Seven CEOs from large pharmaceutical firms were brought before Congress today. And they got an earful from both Demogratic and Republican Congressmen. The executives were critique for selling too many opioids. They were critiqued for legal manuevers to extend brand name drugs’ patent life. But most of all, they were critiqued for high drug prices.
“”The system is broken…Patents are abused. Prices are raised without justification.” –
ViaWLOS.
Sen. Richard Blumenthal,
So how did the pharmaceutical CEOs respond? They basically said the system, rather than themselves, is too blame.
“If you bring a product to the market with a low list price in this system, you get punished financially and you get no uptake because everyone in the supply chain makes money from a high list price,” Frazier said.
ViaBioPharmaDive.
Is this justification really true?
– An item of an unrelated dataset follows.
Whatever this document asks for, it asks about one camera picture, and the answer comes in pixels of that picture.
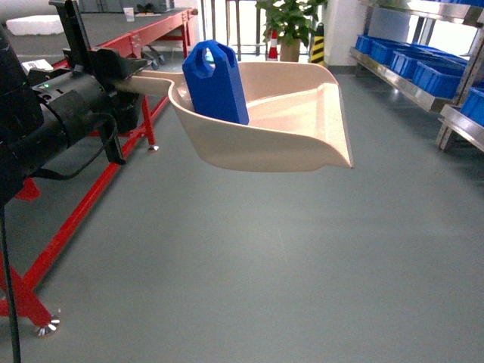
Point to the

Well, we do see form a Schaffer Center report by Sood et al. (2017), middlemen (insurers, PBMs, pharmacies, wholesalers) take about 59 cents out of every dollar from pharmaceuticals.
Additionally, because PBMs make money based on rebates, they do in fact have an incentive for drugs to charge high list prices so that can create high rebates to bring a treatment back to a reasonable net price. Another reason is that payers have been pushing back on drug price increases. Dana Goldman’s three part pricing model, recommends increases prices over time if the real-world evidence on effectiveness and safety provides support for this additional value.
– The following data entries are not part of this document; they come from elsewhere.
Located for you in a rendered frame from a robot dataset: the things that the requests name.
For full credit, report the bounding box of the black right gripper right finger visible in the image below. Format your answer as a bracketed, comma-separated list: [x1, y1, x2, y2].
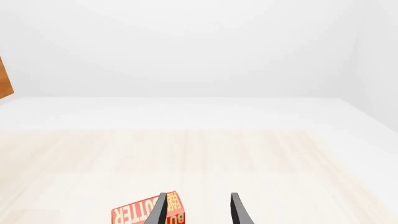
[230, 192, 256, 224]

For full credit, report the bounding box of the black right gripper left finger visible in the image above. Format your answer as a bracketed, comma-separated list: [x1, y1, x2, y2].
[143, 192, 168, 224]

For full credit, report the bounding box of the red butter box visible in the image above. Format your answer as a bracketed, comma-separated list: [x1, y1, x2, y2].
[111, 190, 187, 224]
So what is the solution? Centralized price setting may be problematic for the U.S. market with a wide variety of payers and significant information requirements to set prices. Pure free-market approaches may not work well because the end users (patients) bear a small cost of the drug’s actual cost (due to insurance). A better approach may be to allow negotiation between pharmaceutical firm and payers, but to prices based on a treatment’s value. Organizations such as the Innovation and Value Initiative (IVI) and the Institute for Clinical and Economic Review (ICER) are creating tools and reports to help measure value and inform the pricing negotiation. Additional transparency and more closely linking prices to value may be a compromise individuals from the left and the right can (largely) agree on.